Initiating chamber: Lok Sabha
- Bill title: Undisclosed Foreign Income and Assets (Imposition of Tax) Bill, 2015
- Bill citation: Bill No. 84 of 2015
- Introduced by: Finance Minister Arun Jaitley
- Introduced: 20 March 2015
- Passed: 11 May 2015

Revising chamber: Rajya Sabha
- Bill title: Black Money (Undisclosed Foreign Income and Assets) and Imposition of Tax Bill, 2015
- Bill citation: Bill No. 84-C of 2015
- Passed: 13 May 2015

= Black Money (Undisclosed Foreign Income and Assets) and Imposition of Tax Act, 2015 =

Act of the Parliament of India

The Black Money (Undisclosed Foreign Income and Assets) and Imposition of Tax Act, 2015 (Act 22 of 2015) is an Act of the Parliament of India. It aims to curb black money, or undisclosed foreign assets and income and imposes tax and penalty on such income. The Act was passed by both Houses of the Parliament and received the presidential assent on 26 May 2015. It came into effect from 1 July 2015.

== Disclosure Opportunity ==

The goal of this law is to bring back the income and assets held abroad back to the country. As a result, only an Indian resident gets the opportunity to declare undisclosed assets. However, an amendment was made in 2019 in the Act retrospectively, to cover even persons who are non-residents but were resident when the asset was acquired or income was earned outside India.
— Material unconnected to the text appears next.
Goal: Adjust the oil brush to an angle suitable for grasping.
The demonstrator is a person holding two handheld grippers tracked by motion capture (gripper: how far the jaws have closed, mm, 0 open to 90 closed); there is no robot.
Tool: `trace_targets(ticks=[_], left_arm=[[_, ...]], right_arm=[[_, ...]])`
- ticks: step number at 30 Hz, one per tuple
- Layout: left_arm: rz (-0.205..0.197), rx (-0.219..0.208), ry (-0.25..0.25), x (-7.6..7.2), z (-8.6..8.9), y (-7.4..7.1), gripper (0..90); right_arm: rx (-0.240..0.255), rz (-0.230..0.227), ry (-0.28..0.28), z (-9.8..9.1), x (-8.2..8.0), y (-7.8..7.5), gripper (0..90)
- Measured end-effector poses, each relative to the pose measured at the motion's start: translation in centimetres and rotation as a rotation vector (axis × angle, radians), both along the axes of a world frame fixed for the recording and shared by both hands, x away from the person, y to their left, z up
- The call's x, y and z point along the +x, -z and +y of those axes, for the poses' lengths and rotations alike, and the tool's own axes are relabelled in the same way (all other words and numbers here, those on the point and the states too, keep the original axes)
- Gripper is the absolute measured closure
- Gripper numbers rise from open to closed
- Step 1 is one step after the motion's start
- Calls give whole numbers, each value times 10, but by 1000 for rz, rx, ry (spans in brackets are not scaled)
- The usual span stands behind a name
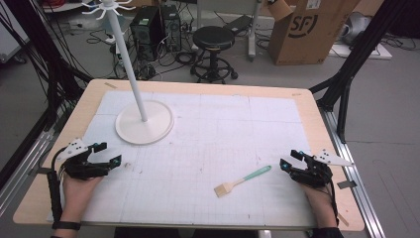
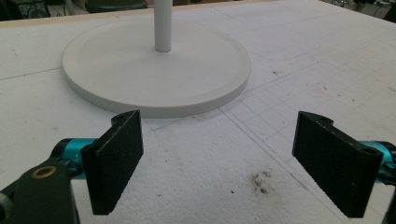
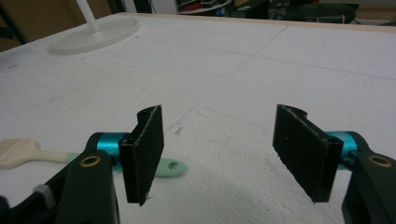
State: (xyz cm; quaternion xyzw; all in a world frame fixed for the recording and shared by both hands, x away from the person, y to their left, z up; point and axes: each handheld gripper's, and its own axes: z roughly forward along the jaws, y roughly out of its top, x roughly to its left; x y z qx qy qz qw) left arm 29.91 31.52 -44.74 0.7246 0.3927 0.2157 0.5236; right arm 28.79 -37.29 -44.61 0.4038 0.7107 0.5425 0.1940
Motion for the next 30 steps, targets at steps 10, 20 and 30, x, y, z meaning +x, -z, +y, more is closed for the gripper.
trace_targets(ticks=[10,20,30], left_arm=[[1,6,0,0,-1,0,172],[2,11,1,0,-1,0,173],[5,11,-1,0,-1,0,176]], right_arm=[[-11,18,-46,2,1,0,347],[-16,21,-58,2,1,0,345],[-29,29,-115,3,1,0,380]])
The government gives a time frame when someone can disclose assets. If the resident holding undisclosed assets declare the assets in the given time frame they are not subject to prosecution.

The resident may want to disclose assets when they have not submitted a return on time, or if they filled and submitted a return they chose not to include certain assets or even when the taxpayer did not provide all the facts and thus the return could not be evaluated.
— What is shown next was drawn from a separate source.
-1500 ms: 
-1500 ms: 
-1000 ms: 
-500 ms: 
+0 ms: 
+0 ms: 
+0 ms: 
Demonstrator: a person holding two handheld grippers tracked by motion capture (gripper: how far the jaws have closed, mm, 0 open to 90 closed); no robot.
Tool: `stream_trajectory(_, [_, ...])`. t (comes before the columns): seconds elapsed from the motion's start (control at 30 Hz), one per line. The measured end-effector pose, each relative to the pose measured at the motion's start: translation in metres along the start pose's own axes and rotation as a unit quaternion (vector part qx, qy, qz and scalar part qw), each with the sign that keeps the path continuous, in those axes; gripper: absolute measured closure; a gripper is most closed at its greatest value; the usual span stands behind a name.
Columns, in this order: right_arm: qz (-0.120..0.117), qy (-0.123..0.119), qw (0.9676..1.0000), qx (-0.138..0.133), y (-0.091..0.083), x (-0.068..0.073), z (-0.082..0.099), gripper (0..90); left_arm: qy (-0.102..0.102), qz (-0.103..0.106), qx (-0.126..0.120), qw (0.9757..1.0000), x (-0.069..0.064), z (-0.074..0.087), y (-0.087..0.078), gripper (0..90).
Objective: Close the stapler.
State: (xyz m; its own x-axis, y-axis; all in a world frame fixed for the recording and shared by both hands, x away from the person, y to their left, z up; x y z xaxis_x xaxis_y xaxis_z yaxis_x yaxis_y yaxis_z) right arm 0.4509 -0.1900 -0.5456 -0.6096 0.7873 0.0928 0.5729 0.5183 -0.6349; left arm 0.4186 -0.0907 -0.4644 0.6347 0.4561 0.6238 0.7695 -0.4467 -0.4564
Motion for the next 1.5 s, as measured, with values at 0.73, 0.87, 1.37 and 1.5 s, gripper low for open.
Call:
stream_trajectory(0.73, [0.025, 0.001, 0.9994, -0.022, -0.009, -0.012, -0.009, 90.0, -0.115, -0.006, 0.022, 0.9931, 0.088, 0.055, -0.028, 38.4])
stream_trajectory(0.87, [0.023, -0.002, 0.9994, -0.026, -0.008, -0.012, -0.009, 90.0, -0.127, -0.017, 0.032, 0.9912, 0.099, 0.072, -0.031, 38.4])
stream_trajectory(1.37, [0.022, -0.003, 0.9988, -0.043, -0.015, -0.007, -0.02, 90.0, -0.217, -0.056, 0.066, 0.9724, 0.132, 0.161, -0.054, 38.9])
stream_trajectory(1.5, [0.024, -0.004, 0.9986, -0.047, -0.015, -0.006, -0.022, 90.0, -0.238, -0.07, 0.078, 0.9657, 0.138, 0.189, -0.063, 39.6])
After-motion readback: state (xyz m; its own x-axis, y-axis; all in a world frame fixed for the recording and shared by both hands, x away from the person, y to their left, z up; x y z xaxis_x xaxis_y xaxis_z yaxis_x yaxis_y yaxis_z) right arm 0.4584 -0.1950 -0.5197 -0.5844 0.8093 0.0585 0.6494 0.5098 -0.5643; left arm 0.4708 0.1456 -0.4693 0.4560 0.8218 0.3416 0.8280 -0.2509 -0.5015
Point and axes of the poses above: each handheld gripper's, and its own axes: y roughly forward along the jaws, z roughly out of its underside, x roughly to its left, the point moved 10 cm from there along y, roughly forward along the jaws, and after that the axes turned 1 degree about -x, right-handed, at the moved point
There are instances when a taxpayer does not get the opportunity to disclose the income and assets. Information received on or before June 30, 2015, is not considered valid because of the date of the act. A resident with unsettled legal offense under the Indian law cannot disclose money. Disclosure opportunity is not available when the tax audit is still under surveillance with accordance to Indian tax laws.

== Valuation ==
The valuation of undisclosed assets is done as per Rule 3 of Black Money (Undisclosed Foreign Income and Assets) and Imposition of Tax Rules, 2015.

== Computation ==
Under normal income tax act, taxpayers are subject to deduction but while computing for such undisclosed foreign assets and income no such deductions will be applicable. While computing, if the assets/income are movable then value computed will be used to calculate the tax but if it is taxed prior then that value would be subtracted from the undisclosed income/asset. In case of immovable object, computation keeps in mind the value at the first day of financial year.

== Penalty ==
=== Related to undisclosed foreign income and assets ===
The taxpayer holding undisclosed foreign income and assets is liable to pay a penalty which is three times the tax computed under section 10 of the article.
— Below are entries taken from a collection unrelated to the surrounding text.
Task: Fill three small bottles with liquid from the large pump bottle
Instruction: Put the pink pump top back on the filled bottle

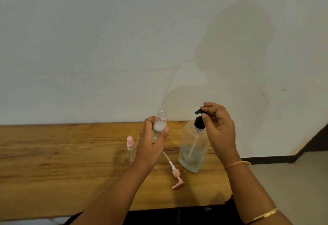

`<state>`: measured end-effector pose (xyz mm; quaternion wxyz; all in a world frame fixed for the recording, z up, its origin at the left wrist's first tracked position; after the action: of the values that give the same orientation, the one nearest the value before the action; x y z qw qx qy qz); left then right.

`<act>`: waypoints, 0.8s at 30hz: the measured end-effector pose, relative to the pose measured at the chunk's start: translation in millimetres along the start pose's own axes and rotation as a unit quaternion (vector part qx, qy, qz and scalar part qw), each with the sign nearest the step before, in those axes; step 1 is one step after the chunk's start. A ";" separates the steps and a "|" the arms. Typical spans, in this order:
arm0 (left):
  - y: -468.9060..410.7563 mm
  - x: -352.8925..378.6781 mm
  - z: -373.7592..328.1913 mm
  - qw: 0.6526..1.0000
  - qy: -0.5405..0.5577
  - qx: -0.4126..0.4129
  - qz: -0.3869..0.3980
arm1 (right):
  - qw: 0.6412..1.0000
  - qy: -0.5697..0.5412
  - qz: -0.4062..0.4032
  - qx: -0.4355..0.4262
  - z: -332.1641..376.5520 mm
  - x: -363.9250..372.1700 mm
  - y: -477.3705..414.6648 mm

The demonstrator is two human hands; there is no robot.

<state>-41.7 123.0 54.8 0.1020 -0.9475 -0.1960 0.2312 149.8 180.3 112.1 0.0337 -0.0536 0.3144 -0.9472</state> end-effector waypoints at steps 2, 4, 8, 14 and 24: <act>1.1 -3.7 -1.8 1.000 -0.006 -0.005 -0.006 | 1.000 -0.013 0.002 0.017 -2.7 -0.2 2.9; 2.5 -7.5 -3.0 1.000 -0.015 -0.012 -0.016 | 0.998 -0.027 -0.007 0.054 -8.4 -3.7 8.0; 5.7 -17.5 -4.6 0.998 -0.036 -0.040 -0.039 | 0.994 0.079 -0.070 -0.013 13.4 -15.2 22.6; 14.1 -35.3 8.0 0.992 -0.038 -0.103 -0.056 | 0.977 0.192 0.043 -0.077 33.4 28.5 52.2; 23.7 -37.6 24.1 0.989 -0.021 -0.145 -0.008 | 0.752 0.467 0.375 0.274 -103.3 79.1 110.9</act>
<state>-76.2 88.4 42.1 -0.0386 -0.9454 -0.2375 0.2198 62.0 145.0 -30.2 0.2486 0.5291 0.0124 -0.8112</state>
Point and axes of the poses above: each hand's wrist, its own y-axis away from the middle knuckle, its own x-axis out of the palm, z = x × y, the point moved 8 cm from there along -y, towards the middle knuckle, and after that the axes turned 15 degrees about -y, right-handed, at the moved point
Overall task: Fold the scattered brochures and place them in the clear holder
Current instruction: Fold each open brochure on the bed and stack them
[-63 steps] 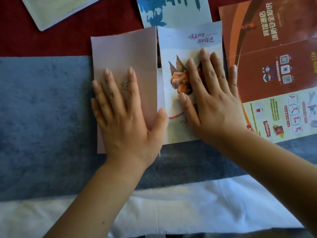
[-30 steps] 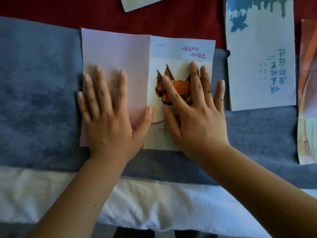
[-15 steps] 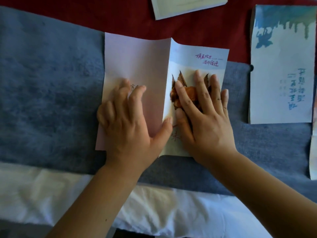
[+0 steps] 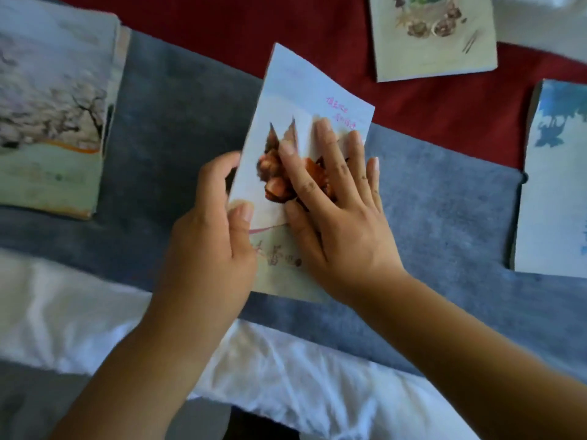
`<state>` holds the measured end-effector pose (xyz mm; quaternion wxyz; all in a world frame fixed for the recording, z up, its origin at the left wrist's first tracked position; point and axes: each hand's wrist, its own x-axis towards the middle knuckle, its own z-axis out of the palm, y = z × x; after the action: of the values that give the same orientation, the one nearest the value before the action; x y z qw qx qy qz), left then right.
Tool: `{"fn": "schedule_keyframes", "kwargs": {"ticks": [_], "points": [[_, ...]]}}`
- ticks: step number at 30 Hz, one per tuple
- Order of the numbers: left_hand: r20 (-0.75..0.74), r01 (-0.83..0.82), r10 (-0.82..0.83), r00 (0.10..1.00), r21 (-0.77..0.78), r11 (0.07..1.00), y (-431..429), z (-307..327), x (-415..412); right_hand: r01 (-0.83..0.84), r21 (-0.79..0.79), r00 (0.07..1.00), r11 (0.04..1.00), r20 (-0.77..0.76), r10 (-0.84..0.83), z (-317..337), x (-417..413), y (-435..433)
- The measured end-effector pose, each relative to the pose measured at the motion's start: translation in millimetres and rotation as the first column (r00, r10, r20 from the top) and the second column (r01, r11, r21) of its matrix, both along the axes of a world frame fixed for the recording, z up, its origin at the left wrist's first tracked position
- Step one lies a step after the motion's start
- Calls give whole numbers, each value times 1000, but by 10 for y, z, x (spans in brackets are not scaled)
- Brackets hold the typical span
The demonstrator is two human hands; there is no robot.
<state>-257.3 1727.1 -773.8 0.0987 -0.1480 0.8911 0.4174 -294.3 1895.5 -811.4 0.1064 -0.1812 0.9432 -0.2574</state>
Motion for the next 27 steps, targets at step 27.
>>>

=== Related to default in payment of tax arrear ===
If the taxpayer is in default, he/she is liable to pay a penalty which equals amount of tax arrears.

=== Related to other defaults ===

If the taxpayer does not comply with the rules and officers and is subject to defaults then he/she is liable to pay a sum ranging from ₹ 50,000-₹ 2,00,000.

=== Related to failure in filing return ===

If a person fails to file return before the end of that assessment year then he/she is subject to ₹ 10,00,000 penalty. There will be no penalty if the aggregate balance in one or more foreign bank account is less than ₹ 5,00,000.

=== Related to failure to provide information or provide inaccurate particulars while filing ===

If a person provides inaccurate information or does not provide information in general is subject to penalty of ₹ 10,00,000. There will be no penalty if the aggregate balance in one or more foreign bank account is less than ₹ 5,00,000.